I looked down at my hands. I thought about how many sentences he'd used to tell me about falling in love with Amalia. How few sentences he'd allotted to my mother.

“What's running through your head, Moll?” he asked.

I looked up at him. “Are you still … are you in love with her?” I asked. “Amalia?”

He smiled. “I love her and always will, but ‘in love'?” He shook his head. “No. ‘In love' belongs to your mother, who's pretty extraordinary, wouldn't you say?”
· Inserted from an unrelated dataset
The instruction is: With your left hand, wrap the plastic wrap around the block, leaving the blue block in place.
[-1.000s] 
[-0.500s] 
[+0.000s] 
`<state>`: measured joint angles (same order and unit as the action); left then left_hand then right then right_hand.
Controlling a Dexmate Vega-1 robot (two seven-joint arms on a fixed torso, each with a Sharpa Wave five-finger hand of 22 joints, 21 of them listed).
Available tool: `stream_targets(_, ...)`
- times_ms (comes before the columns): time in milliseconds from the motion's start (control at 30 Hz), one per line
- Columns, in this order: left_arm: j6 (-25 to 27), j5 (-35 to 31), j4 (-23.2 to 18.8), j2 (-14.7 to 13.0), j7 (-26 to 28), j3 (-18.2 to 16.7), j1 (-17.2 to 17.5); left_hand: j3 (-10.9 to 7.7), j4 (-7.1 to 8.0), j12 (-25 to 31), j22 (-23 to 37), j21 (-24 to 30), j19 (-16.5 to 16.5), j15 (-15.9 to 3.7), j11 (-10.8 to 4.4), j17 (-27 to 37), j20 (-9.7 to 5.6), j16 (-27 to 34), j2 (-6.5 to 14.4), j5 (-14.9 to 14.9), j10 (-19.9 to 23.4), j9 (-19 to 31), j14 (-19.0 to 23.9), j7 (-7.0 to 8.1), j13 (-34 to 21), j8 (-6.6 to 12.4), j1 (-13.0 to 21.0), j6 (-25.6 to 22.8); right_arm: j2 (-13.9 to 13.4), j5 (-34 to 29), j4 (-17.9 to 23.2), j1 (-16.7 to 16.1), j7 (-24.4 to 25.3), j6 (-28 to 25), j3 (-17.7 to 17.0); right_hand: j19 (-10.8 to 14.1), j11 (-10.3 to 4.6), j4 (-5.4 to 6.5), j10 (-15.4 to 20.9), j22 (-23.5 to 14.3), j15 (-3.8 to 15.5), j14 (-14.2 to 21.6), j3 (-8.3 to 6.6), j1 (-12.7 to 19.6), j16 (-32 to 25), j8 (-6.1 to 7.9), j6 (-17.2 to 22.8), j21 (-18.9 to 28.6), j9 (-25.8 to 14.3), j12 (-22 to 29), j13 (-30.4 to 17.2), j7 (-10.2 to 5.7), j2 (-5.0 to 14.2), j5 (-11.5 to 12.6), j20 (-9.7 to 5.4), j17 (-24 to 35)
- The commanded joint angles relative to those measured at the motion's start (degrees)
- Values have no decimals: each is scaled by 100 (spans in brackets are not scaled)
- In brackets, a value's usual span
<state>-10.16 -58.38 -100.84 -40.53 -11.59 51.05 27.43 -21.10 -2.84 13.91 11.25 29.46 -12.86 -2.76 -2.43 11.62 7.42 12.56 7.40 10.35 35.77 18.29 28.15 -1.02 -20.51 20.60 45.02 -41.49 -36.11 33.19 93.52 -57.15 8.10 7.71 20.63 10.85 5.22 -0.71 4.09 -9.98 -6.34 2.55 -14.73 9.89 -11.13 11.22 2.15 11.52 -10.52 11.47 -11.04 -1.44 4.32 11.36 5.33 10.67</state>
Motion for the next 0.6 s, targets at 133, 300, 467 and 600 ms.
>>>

“Yes.” I wished I felt totally relieved by his answer, but I still couldn't get the image of Amalia's head on his shoulder out of my mind. “Daddy,” I said, my eyes locked onto his, “I saw you and Amalia on the bench last night. You were both asleep. She was holding your hand.”

He lost his smile. “I'm sorry,” he said. “Was that upsetting?”

“Confusing.”

“Are you wondering if Mom knows Amalia was there with me?”

I nodded.

“She knows. We have no secrets.”

“Doesn't she get jealous?”

“I guess you'd have to ask her how she feels, darling. I can't speak for her.”

I gave a small nod. I could never talk to my mother like this. She was an awesome mother in about a million ways, but she was not the sort of person you could easily bare your soul to.

“Now,” he said, “there's one more thing we have to talk about, and that's a family meeting coming up Wednesday night.”

I frowned. “Family meeting?” I vaguely remembered a family meeting from about three years ago. It had to do with our trash pickup and mail delivery. I distinctly remembered falling asleep with my head on Daddy's lap.

“You don't have to be there,” he said, as if reading my mind. “Nanny's not coming, either, so she suggested you go over to her house and the two of you can watch a movie. How's that sound?”